Give every line of the records exactly, please, from the first up to and including the one containing "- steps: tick".

[[ Supplied material open ]]

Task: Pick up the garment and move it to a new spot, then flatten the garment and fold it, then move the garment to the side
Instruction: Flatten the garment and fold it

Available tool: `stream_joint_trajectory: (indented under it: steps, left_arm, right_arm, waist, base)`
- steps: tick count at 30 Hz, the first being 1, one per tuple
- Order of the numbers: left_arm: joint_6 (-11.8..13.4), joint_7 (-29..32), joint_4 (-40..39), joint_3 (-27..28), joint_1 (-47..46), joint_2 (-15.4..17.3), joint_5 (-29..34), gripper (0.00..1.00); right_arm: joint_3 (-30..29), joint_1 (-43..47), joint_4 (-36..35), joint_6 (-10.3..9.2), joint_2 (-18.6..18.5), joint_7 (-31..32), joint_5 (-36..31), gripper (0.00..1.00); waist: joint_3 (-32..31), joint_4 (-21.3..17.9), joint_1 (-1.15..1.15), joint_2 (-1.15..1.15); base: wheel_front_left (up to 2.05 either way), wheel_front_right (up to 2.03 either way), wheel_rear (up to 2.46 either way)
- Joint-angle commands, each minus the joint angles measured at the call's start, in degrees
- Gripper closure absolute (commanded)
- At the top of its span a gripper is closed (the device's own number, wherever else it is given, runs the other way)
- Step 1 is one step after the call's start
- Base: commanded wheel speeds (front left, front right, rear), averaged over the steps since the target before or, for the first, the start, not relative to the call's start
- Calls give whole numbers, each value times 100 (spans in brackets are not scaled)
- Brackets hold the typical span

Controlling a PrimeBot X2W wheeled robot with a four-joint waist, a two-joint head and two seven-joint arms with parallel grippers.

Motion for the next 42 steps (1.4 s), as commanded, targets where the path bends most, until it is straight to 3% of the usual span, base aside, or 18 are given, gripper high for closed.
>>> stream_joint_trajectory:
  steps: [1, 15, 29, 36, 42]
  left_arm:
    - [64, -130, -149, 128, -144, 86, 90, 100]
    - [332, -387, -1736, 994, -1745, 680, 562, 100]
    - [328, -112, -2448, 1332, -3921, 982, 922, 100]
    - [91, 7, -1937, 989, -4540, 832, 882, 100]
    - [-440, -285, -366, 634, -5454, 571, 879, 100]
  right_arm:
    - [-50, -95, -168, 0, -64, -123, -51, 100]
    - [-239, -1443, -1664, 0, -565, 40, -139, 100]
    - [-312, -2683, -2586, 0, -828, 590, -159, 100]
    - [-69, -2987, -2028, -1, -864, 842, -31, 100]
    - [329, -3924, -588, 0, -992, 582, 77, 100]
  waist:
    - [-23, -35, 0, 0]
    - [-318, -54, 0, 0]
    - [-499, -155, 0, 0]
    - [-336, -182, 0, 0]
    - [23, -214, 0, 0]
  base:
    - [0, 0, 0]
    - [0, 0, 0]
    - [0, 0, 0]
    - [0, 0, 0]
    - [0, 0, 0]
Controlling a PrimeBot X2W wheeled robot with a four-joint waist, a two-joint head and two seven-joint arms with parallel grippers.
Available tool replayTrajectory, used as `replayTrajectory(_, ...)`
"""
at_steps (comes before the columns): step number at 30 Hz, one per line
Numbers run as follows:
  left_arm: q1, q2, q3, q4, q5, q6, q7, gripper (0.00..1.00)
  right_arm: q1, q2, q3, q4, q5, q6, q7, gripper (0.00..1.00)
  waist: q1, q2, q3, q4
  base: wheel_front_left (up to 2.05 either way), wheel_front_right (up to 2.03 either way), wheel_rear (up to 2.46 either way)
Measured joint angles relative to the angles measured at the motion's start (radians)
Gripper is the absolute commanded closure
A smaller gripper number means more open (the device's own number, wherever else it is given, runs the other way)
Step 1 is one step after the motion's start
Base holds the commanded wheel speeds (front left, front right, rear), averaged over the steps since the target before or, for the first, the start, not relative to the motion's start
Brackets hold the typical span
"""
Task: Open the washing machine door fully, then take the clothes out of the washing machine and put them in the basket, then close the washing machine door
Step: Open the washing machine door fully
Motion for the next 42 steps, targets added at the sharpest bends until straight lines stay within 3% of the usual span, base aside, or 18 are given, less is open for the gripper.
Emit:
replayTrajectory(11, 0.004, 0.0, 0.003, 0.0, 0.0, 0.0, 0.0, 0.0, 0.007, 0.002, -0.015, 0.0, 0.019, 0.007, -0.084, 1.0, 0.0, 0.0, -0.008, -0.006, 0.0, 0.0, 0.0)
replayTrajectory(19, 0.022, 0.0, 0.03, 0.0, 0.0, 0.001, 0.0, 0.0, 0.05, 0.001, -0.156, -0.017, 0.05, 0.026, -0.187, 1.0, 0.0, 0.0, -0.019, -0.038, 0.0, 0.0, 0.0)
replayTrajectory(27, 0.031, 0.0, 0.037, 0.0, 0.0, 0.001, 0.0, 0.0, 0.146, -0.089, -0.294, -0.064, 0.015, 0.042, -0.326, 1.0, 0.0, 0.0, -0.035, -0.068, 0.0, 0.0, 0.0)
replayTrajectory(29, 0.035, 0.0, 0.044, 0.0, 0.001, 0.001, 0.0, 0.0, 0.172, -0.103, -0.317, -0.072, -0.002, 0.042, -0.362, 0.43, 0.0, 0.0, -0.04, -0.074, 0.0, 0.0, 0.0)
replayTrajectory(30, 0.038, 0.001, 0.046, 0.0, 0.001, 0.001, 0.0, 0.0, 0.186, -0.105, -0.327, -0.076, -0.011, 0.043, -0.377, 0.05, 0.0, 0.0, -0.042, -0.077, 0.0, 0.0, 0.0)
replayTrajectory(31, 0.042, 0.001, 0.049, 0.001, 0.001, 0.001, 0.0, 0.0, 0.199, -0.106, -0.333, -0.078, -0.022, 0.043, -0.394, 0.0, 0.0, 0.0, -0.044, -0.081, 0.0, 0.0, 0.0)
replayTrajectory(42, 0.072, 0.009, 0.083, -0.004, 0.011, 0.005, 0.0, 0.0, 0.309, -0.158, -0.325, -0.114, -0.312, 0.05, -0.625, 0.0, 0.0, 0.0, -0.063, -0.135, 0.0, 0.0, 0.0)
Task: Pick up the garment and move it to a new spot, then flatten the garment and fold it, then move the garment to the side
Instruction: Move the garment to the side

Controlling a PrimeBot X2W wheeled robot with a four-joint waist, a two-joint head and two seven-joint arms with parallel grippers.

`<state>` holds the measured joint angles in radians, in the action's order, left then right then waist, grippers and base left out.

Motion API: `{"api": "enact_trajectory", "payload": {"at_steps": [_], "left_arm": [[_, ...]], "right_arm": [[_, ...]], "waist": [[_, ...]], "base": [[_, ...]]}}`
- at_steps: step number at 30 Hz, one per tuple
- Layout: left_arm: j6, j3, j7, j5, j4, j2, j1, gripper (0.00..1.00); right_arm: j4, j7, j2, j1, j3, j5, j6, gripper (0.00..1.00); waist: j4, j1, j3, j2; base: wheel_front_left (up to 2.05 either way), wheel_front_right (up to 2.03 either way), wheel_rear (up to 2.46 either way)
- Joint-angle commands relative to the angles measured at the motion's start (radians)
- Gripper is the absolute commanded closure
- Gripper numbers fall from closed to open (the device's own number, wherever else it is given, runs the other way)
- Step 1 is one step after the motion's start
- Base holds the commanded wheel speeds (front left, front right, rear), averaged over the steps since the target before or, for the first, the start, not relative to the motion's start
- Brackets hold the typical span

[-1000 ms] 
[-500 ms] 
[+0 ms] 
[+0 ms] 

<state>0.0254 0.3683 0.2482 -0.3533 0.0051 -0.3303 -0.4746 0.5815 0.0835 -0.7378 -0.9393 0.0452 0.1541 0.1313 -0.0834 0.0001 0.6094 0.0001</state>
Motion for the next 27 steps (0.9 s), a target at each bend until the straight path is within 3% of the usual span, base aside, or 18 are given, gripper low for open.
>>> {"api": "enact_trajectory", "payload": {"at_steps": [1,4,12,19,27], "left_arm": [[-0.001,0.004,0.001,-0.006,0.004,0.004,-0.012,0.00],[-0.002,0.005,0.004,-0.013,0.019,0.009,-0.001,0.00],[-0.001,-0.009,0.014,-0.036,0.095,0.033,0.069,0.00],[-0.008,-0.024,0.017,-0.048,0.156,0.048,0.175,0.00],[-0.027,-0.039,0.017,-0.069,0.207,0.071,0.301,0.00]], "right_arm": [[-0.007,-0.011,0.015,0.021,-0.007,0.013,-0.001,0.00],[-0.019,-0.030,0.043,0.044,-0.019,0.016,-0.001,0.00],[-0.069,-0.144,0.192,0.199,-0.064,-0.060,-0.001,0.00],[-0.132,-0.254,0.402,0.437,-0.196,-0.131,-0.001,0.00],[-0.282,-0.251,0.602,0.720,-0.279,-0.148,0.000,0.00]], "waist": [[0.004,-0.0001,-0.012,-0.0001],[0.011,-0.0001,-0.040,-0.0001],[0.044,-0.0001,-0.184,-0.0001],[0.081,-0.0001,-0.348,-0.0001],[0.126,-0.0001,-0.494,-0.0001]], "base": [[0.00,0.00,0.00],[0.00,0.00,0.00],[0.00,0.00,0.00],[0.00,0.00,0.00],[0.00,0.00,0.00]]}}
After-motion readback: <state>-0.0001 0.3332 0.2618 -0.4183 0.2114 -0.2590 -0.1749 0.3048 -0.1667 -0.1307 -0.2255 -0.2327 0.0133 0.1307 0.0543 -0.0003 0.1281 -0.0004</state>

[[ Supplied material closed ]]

* Solution to this exercise:
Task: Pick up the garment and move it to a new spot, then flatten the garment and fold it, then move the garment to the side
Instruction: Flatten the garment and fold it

Available tool: `stream_joint_trajectory: (indented under it: steps, left_arm, right_arm, waist, base)`
- steps: tick count at 30 Hz, the first being 1, one per tuple

This output is complete, so the exercise is closed.